Good-Practice aus dem Internet

  • Das iQu-Programm stellt ein integriertes, das heißt ganzheitliches Konzept dar. In jeder Phase des Student Life Cycle wurden Handlungsfelder und daraus abgeleitete Handlungsbedarfe identifiziert. Diese verweisen auf die notwendige Stärkung der fakultären und zentralen Angebote der Studienberatung, der Hochschuldidaktik, des E-Learning und der Studienqualität.[1]
  • Universität Basel: In der Arbeitsgruppe Lernräume arbeiten verschiedene Abteilungen zusammen an der Verbesserung der Raumsituation[2].
  • Die Universität Duisburg-Essen hat in ihrer Kommission für Lehre, Studium und Weiterbildung die Infrastruktur  und "Steigerung der Attraktivität der Universität als Lehr- und Lernstandort" mit im Blick[3]
  • Universität Lüneburg: Studierende werden in Qualitätszirkeln einbezogen[4].

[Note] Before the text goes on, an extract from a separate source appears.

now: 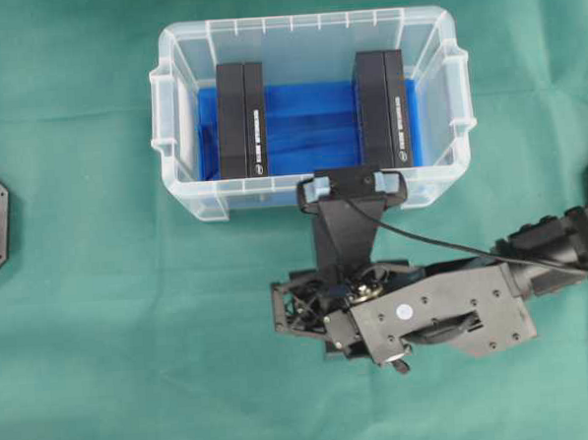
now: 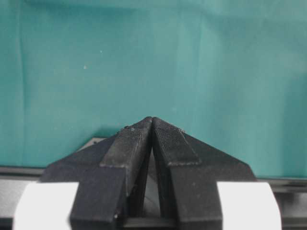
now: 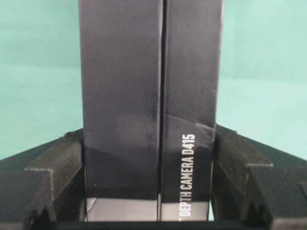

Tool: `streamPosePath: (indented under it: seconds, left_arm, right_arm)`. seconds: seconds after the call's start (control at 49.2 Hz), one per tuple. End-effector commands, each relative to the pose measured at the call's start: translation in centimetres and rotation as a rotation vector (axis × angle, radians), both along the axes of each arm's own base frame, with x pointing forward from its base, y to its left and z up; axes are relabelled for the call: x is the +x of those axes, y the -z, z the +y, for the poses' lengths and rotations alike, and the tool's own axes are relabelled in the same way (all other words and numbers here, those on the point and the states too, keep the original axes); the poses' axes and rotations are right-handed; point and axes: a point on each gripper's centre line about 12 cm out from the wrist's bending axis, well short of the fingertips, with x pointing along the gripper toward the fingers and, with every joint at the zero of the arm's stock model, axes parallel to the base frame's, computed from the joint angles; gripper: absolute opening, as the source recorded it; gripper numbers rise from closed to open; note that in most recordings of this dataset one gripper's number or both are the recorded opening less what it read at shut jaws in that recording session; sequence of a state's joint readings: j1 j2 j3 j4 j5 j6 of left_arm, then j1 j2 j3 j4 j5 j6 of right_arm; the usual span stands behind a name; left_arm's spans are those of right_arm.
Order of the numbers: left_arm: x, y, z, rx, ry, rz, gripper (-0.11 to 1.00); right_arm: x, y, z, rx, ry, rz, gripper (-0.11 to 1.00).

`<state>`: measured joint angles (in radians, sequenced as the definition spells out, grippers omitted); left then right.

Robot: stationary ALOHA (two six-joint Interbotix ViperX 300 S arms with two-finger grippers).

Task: Take the box out of the case with the right arm.
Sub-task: 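Lower the box onto the table and open the right gripper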

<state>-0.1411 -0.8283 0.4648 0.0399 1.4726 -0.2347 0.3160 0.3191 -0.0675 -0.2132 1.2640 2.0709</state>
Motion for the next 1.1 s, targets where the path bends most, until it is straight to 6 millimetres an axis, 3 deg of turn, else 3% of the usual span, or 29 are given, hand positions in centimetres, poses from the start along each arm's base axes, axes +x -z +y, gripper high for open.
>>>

[1] weiterführend: https://www.iqu.hhu.de/

[2] weiterführend: https://www.unibas.ch/de/Universitaet/Administration-Services/Vizerektorat-Lehre/Learning-
and-Teaching/Bildungstechnologien/Lernraeume.html.

[3] weiterführend: https://www.uni-due.de/gremien/klsw.shtml

[4] weiterführend: https://www.leuphana.de/lehre/feedback-zu-lehre-und-studium/qualitaetszirkel.html.

Steckbrief der Heinrich-Heine-Universität Düsseldorf

Steckbrief der Universität Duisburg - Essen


Tipps/Handlungsempfehlungen

  • Neue Strategie verankern, die Forschung, Innovation, Transfer und Lehre zusammenbringt.